■ WORK REQUIRED
The answer should contain only the lines from the beginning of the entries through the line that holds "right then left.", given again exactly, with no pictures.

· · ·

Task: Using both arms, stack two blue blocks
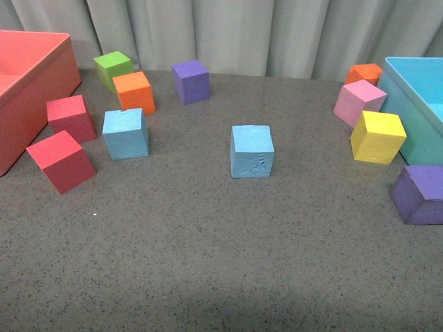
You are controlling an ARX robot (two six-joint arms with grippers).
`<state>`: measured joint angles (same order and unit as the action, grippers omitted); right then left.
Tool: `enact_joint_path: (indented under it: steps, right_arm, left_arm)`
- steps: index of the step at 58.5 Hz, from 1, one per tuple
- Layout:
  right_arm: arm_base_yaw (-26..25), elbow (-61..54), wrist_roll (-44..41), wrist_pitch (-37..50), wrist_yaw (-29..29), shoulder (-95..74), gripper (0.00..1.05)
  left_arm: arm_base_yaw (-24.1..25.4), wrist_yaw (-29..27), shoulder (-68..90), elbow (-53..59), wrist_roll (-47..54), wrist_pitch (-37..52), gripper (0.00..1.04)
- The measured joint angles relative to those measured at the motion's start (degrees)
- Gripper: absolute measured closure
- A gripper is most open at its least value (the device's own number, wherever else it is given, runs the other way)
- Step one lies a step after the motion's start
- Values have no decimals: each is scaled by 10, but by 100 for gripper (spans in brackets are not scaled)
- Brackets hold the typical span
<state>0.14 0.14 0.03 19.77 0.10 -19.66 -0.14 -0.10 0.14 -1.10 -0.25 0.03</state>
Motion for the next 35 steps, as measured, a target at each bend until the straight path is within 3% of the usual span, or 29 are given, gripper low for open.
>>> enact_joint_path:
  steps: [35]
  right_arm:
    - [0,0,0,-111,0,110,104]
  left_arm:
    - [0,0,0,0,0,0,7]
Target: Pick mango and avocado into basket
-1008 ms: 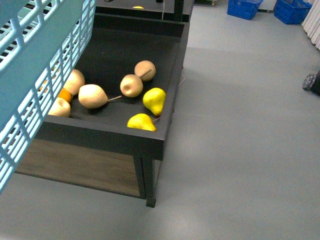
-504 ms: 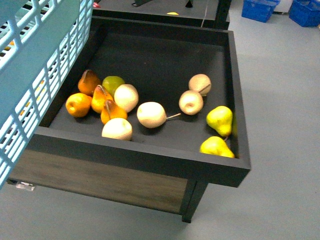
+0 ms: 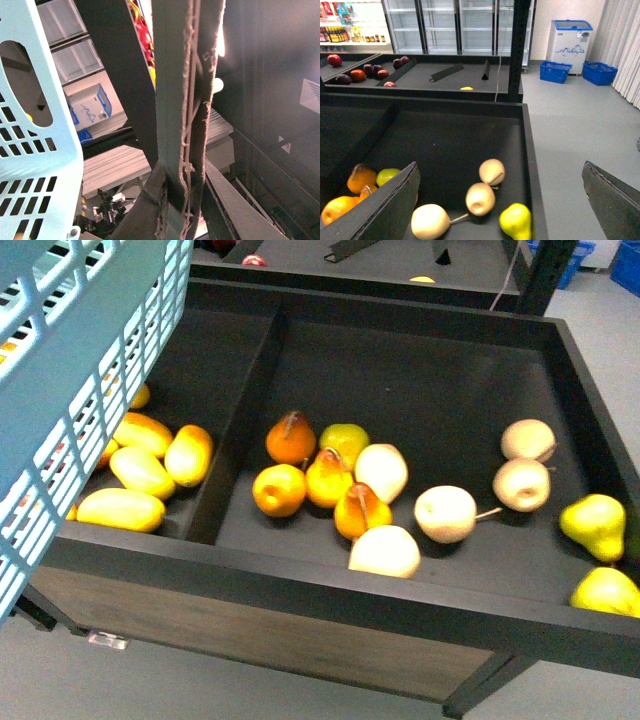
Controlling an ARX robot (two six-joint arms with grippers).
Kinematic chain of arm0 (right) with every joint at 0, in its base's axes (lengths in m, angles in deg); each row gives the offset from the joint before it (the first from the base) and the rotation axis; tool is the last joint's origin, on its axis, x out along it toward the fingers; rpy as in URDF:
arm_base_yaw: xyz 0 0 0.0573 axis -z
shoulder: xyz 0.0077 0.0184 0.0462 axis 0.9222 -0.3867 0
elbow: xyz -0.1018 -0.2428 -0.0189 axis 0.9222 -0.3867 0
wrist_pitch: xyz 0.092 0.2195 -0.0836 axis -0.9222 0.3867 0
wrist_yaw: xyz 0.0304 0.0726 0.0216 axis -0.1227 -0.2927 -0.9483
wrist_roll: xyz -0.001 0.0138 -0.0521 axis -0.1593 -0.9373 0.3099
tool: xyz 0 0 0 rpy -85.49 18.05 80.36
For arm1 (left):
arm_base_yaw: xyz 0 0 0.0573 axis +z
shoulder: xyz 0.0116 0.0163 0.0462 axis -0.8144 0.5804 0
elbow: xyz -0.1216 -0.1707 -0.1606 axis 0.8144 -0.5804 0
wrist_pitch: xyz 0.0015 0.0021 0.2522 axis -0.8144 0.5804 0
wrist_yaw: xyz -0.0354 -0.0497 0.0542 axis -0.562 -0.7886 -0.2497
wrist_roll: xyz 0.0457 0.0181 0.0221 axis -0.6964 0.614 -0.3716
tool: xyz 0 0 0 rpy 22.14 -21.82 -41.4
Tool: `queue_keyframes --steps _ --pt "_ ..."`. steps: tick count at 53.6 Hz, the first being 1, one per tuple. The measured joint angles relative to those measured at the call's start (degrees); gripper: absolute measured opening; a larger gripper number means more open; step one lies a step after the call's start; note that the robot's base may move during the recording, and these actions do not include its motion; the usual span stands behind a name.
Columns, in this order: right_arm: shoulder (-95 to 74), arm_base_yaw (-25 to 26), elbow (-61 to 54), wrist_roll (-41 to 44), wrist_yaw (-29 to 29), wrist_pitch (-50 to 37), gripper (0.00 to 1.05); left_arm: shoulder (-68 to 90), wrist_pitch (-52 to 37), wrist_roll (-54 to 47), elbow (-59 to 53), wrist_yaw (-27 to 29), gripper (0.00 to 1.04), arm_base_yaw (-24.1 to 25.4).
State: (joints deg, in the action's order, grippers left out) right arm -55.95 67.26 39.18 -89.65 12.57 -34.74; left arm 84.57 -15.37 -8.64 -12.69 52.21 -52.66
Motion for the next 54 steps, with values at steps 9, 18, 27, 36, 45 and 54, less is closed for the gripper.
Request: queue_keyframes --steps 9,18,27,36,45,54 --pt "0.09 0.00 0.02 0.00 0.02 0.00 0.97 0.07 -0.02 -0.04 0.00 0.02 0.14 0.00" --pt "0.04 0.00 0.04 0.00 0.02 0.00 0.97 0.13 -0.02 -0.02 0.00 -0.02 0.14 0.00" --pt "0.02 0.00 0.02 0.00 0.00 0.00 0.97 0.11 0.00 0.04 0.00 -0.13 0.14 0.00" --pt "0.02 0.00 0.02 0.00 0.00 0.00 0.97 0.09 0.00 0.00 0.00 0.00 0.14 0.00" --pt "-0.02 0.00 0.00 0.00 0.04 0.00 0.97 0.11 0.00 -0.02 0.00 -0.04 0.14 0.00" --pt "0.07 0.00 0.07 0.00 0.00 0.02 0.97 0.04 -0.02 0.02 -0.02 0.00 0.14 0.00"
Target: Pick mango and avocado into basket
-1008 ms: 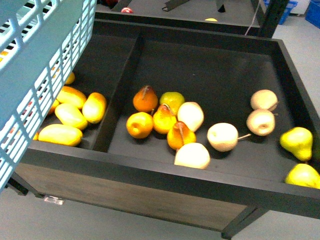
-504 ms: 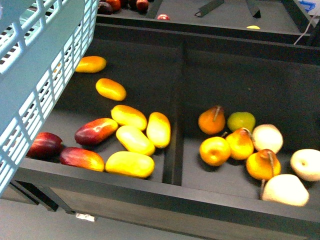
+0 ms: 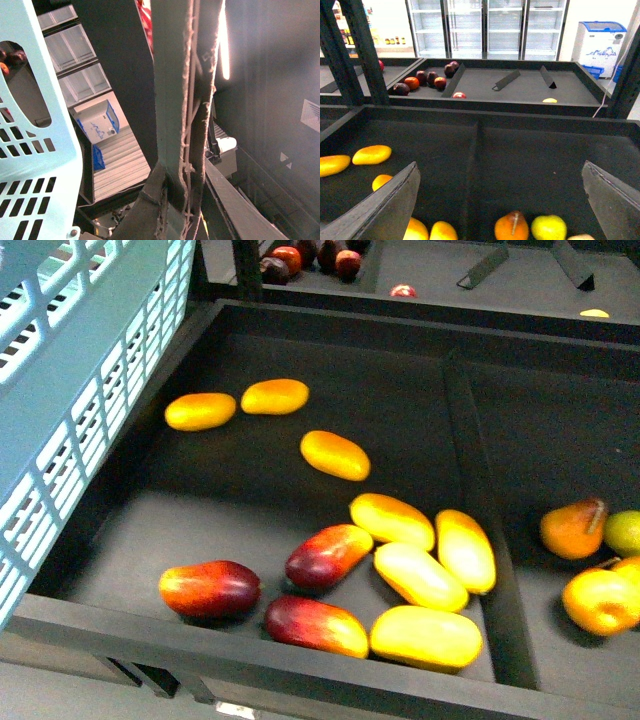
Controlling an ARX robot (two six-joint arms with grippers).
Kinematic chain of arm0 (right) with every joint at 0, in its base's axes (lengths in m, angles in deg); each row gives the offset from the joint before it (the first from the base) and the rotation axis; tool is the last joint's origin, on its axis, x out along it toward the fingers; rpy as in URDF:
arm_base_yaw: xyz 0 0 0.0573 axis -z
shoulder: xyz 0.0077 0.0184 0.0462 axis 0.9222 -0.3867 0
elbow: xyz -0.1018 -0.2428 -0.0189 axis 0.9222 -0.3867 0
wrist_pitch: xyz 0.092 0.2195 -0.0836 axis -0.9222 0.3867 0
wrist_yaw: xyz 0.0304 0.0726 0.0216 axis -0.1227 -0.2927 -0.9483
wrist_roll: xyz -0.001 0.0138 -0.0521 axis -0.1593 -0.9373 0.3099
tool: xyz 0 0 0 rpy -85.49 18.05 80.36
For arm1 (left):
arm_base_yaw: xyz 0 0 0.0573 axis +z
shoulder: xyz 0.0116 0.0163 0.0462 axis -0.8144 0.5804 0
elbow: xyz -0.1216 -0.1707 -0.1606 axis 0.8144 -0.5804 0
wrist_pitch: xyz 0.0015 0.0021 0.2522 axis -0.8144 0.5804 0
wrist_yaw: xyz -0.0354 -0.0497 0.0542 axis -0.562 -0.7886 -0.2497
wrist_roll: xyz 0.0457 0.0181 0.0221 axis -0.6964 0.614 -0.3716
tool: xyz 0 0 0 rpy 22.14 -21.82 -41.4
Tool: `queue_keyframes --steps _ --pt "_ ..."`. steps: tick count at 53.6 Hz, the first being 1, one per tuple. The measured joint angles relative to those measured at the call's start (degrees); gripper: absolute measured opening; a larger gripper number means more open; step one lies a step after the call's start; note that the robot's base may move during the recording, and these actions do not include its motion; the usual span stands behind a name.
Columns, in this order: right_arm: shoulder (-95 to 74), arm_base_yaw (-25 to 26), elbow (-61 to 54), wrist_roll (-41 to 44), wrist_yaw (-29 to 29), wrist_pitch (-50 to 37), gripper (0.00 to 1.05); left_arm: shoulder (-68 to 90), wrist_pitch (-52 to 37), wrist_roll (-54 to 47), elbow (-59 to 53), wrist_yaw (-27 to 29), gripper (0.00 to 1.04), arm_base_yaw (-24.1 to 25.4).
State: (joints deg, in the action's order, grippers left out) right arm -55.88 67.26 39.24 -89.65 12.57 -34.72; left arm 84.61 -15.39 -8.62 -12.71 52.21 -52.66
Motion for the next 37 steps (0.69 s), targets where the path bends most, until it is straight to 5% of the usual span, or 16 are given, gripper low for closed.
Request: queue_keyframes --steps 37 --pt "-0.02 0.00 -0.09 0.00 0.02 0.00 0.97 0.04 0.02 0.00 -0.02 -0.11 0.14 0.00"
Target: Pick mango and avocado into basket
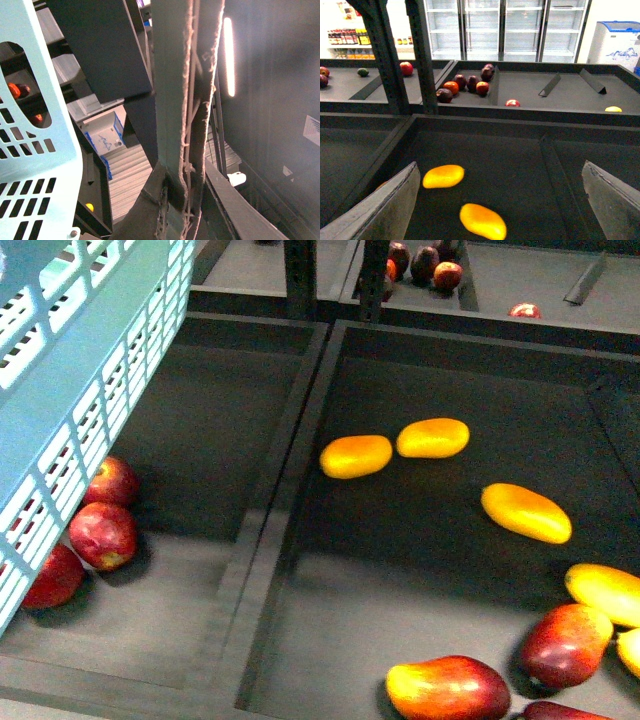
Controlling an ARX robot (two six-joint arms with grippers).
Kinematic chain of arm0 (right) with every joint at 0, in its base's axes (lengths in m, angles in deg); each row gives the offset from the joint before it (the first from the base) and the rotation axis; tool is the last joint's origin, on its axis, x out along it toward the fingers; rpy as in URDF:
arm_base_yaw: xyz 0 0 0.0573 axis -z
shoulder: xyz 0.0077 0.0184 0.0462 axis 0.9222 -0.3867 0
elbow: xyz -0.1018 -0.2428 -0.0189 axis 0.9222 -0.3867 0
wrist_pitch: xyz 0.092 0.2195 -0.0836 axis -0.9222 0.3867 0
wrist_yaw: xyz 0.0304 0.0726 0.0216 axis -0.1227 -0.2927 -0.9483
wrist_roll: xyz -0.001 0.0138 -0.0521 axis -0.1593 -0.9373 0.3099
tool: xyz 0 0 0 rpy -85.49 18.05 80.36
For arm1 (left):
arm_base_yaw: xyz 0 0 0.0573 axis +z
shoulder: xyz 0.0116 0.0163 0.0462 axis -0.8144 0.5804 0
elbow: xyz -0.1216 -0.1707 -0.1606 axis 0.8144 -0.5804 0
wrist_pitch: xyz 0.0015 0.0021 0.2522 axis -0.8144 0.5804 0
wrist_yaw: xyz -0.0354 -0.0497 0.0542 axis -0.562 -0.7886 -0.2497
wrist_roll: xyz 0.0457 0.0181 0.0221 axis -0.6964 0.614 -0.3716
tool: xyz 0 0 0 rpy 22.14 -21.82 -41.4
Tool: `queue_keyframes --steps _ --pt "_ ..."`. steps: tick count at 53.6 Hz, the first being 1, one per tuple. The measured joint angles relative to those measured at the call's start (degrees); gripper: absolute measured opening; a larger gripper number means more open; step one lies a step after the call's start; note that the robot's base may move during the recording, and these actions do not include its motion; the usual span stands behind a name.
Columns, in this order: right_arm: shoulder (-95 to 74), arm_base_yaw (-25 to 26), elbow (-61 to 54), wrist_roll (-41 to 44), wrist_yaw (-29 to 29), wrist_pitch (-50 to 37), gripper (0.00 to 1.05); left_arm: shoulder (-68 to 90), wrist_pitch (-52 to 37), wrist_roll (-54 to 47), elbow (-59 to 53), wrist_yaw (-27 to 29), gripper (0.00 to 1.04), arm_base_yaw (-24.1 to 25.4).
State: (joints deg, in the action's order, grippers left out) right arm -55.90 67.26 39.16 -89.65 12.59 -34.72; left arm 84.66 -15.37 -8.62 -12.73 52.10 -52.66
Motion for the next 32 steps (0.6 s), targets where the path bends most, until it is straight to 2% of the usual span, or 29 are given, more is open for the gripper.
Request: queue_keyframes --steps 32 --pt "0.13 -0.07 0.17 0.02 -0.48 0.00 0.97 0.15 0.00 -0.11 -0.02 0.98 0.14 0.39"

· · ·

■ ANSWER TO THE PROBLEM
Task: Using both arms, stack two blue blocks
You are controlling an ARX robot (two six-joint arms with grippers).
`<state>`: measured joint angles (same order and unit as the action, grippers omitted); right then left.

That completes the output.